11 mai 2007

Interview d'Antoine Moreau - "Avec Internet, l'économie de la musique a explosé"

Antoine Moreau est l'initiateur de la licence « Art libre », une licence d'auteur qui donne l'autorisation de copier, diffuser et transformer librement des oeuvres, sans pour autant se les approprier. C'est le « copyleft » (logo ci-contre), en lieu et place du « copyright ». Un modèle calqué sur celui des logiciels libres et qui doit favoriser la (re-)création artistique.

Dans le sillage de cette idée, de nombreux sites d'Art libre ont été créés comme le reconnu Jamendo, qui propose aujourd'hui plus de 3000 albums copyleft. Entre amateurisme et art militant. Antoine Moreau nous parle (brièvement) de l'impact d'Internet sur l'industrie et la production musicale.


Dans quelle mesure Internet a bouleversé l'économie de la musique ?

Antoine Moreau : Tout d'abord, il faut dire que l'économie ce n'est pas seulement la valeur marchande d'un produit. C'est aussi le transport. Avec Internet, le transport de la musique a été révolutionné. L'économie purement marchande de la musique a ainsi explosé. Tout le « business model » de l'industrie musicale a été remis en cause. Dans le même temps, le matériau CD a perdu, me semble-t-il définitivement, sa capacité à générer de l'argent. Aujourd'hui, dans la musique on gagne de l'argent grâce aux concerts, plus grâce aux ventes d'albums. Même si on a toujours fréquemment un Arctic Monkeys pour vendre des millions de disques. Pour le moment, on peut constater que l'industrie musicale n'a pas réussi à s'adapter aux dernières évolutions du net, le peer-to-peer en tête. Une acclimatation sera nécessaire, une adaptation à l'économie du numérique, qui est bien différente.

Internet contribue-t-il, selon vous, à la création musicale ?

On peut penser que le mythe du grand artiste, à la carrière sans fin, n'est plus d'actualité. Aujourd'hui, la création artistique est le fait d'artistes mineurs, par opposition justement à ce mythe du grand artiste, de l'artiste majeur. C'est une multitude d'artistes mineurs qui fait la création vivante, en mouvement. Une création qu'Internet véhicule et rend possible.
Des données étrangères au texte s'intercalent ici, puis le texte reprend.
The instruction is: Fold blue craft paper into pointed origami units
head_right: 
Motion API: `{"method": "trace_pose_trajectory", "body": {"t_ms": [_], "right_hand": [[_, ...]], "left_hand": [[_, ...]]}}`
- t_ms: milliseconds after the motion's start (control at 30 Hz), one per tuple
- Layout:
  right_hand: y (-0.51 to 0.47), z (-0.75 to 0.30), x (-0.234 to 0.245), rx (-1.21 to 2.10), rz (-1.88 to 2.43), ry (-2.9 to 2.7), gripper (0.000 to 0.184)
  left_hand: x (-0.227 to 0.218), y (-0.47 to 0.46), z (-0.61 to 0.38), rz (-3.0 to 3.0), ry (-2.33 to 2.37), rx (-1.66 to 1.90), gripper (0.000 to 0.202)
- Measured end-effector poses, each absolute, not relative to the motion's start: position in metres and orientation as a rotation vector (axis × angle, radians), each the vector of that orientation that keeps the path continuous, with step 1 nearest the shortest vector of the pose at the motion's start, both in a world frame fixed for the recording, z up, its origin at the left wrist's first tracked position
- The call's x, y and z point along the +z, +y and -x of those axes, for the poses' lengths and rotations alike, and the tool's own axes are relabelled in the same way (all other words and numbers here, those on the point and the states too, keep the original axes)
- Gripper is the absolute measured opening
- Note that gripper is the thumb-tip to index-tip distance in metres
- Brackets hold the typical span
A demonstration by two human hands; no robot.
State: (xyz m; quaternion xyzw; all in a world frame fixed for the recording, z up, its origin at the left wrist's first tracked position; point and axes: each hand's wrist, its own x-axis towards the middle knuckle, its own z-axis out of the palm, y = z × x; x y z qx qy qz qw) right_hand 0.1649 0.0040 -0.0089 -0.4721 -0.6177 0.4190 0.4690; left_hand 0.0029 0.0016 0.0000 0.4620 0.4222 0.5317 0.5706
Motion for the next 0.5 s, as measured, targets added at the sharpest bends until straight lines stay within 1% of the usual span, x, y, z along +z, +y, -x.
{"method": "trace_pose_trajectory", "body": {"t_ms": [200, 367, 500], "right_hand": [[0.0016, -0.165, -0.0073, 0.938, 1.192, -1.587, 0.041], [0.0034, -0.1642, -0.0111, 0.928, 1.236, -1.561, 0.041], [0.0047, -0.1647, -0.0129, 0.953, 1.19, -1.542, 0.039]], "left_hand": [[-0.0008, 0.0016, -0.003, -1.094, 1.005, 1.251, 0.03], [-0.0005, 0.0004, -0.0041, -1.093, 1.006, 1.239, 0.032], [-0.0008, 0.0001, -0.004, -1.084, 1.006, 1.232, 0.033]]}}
Internet peut être considéré à bien des égards comme une oeuvre d'art en soi, une méta-oeuvre d'art. Aujourd'hui, c'est le moment de la musique « pour tous, par tous ». Internet a bien évidemment un effet positif sur la création, un effet presque explosif. On est encore dans le chaos créatif, et c'est justement là qu'entre en scène l'idée de la licence « Art libre » qui pose une éthique claire. On peut participer à la création mais on ne s'approprie pas ce qu'ont fait les autres.

Comment résumer l'apport d'Internet à la création ?
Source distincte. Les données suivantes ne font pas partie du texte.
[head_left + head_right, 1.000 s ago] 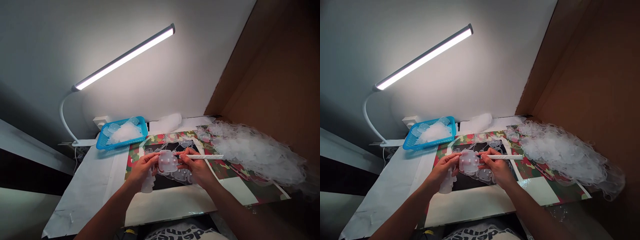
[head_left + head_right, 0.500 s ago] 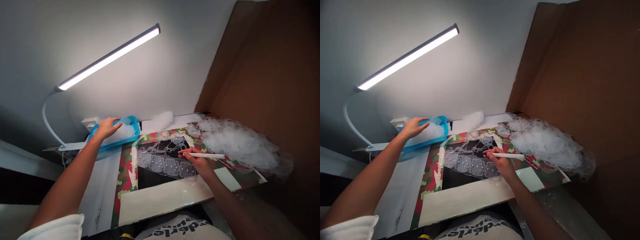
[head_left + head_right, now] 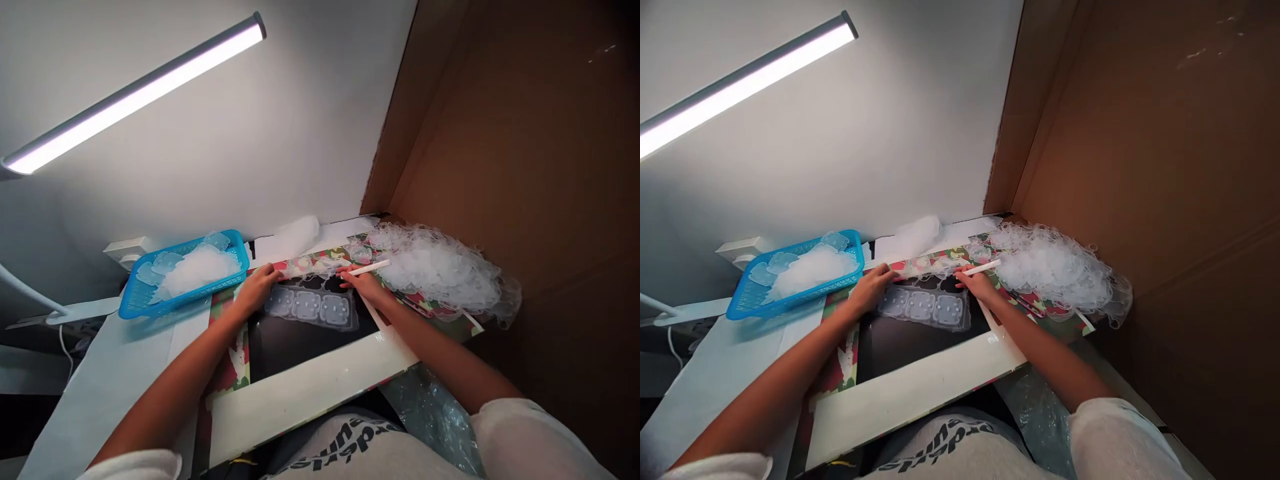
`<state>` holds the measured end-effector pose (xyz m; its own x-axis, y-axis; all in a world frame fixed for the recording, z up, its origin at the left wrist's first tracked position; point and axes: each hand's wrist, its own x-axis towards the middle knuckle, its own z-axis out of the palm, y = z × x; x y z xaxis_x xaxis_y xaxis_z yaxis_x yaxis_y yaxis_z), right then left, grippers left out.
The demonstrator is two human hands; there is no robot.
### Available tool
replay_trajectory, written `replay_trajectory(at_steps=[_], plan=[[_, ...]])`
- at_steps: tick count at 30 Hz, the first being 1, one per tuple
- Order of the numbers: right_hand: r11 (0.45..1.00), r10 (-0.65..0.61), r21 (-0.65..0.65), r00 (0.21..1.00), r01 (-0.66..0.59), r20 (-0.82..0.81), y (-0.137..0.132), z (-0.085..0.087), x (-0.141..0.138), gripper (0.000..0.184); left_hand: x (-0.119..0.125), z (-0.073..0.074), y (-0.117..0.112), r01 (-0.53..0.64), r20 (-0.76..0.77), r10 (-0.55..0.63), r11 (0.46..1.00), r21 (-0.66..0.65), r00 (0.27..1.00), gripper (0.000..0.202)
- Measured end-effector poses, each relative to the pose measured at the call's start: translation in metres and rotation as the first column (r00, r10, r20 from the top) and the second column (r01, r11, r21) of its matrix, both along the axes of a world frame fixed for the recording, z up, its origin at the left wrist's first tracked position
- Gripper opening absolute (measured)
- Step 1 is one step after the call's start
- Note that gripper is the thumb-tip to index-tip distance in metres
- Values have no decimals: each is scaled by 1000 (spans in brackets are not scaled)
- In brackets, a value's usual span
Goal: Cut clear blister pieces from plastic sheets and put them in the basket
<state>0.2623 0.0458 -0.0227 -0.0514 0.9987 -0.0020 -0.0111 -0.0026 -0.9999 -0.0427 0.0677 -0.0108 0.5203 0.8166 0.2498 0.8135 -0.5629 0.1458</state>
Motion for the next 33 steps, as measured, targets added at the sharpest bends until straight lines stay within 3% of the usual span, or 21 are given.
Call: replay_trajectory(at_steps=[3, 5, 7, 9, 11, 13, 30, 33], plan=[[994, -16, 111, 997, 8, 69, 2, 8, 1, 34, 3, 16, 11, -21, -3, 21, 999, 49, 1000, 33], [972, 1, 230, 980, -48, 201, -9, 13, 4, 30, 18, 15, -9, -6, 0, 6, 996, 91, 1000, 40], [938, 64, 294, 928, -181, 367, -27, 16, 7, 25, 39, 4, -45, 84, -7, -84, 988, 127, 996, 41], [906, 159, 275, 860, -322, 484, -46, 16, 8, 22, 58, -11, -83, 224, -10, -224, 973, 60, 974, 33], [874, 239, 244, 808, -420, 538, -60, 14, 6, 20, 69, -25, -110, 235, 7, -235, 971, 41, 972, 39], [847, 273, 239, 774, -475, 571, -67, 10, 3, 18, 71, -31, -123, 218, 26, -219, 976, 26, 975, 46], [738, 346, 233, 652, -634, 675, -59, -1, 8, 16, 61, -30, -118, 272, 81, -267, 960, -62, 960, 51], [723, 276, 272, 625, -636, 730, -61, -8, 7, 14, 58, -31, -116, 273, 81, -267, 958, -83, 960, 54]])
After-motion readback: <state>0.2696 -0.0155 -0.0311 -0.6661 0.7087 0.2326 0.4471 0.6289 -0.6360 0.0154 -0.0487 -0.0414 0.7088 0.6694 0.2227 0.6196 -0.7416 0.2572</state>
Internet c'est un tryptique : l'autocréation, l'autoproduction et l'autoproclamation. On crée, produit et se proclame artiste de son propre chef. L'oeuvre se diffuse ensuite comme du bouche à oreille, de postes en postes.
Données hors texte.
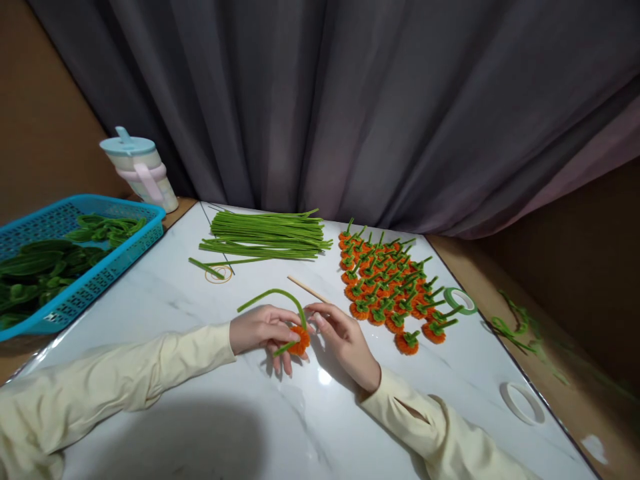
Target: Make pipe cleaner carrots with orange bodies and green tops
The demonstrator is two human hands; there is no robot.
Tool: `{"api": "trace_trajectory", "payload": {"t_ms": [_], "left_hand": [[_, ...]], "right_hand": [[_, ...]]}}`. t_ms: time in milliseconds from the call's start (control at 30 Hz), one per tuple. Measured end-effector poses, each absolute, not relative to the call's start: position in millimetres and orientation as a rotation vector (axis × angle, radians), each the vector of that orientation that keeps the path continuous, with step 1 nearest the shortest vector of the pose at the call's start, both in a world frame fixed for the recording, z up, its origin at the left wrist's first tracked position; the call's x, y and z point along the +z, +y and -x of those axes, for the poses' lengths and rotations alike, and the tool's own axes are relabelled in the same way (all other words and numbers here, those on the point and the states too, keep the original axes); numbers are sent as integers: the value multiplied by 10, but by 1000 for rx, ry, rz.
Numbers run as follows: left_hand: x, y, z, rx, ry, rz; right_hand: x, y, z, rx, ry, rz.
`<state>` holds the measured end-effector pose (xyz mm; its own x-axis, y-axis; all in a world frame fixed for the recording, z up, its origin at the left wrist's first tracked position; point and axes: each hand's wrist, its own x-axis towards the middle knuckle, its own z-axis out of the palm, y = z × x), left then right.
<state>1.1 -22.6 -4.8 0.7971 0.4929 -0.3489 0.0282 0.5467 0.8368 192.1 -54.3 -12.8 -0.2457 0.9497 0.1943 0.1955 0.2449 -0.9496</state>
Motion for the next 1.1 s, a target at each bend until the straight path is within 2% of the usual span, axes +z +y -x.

Dans ce schéma, il n'y a plus de place pour les labels ou les maisons de production ?

L'économie de la musique a été bouleversée par Internet. Les labels et majors vont devoir s'adapter aux nouvelles technologies de l'information et de la communication pour survivre. Leur travail va certainement évoluer et leur démarche s'orienter vers des contrats de distributions et de licence. La place de la production, au sens de production technique et musicale professionnelle, va nécessairement se réduire. Cela va de pair avec la fin du mythe de l'artiste majeur. Les maisons de disque se verront peut-être limitées à des activités de communication et distribution pour des produits sans cesse renouvelés.

Propos recueillis, au bout du fil, par fab.

1 Comment:

Laurent KRATZ said...

Merci pour cette interview d'antoine moreau.

Attention tout de même à l'expression libre de droits ! C'est plutôt libre de certains droits, ou libre diffusion. La paternité est un droit qui n'est pas abandonné dans le contenu sous licence art libre.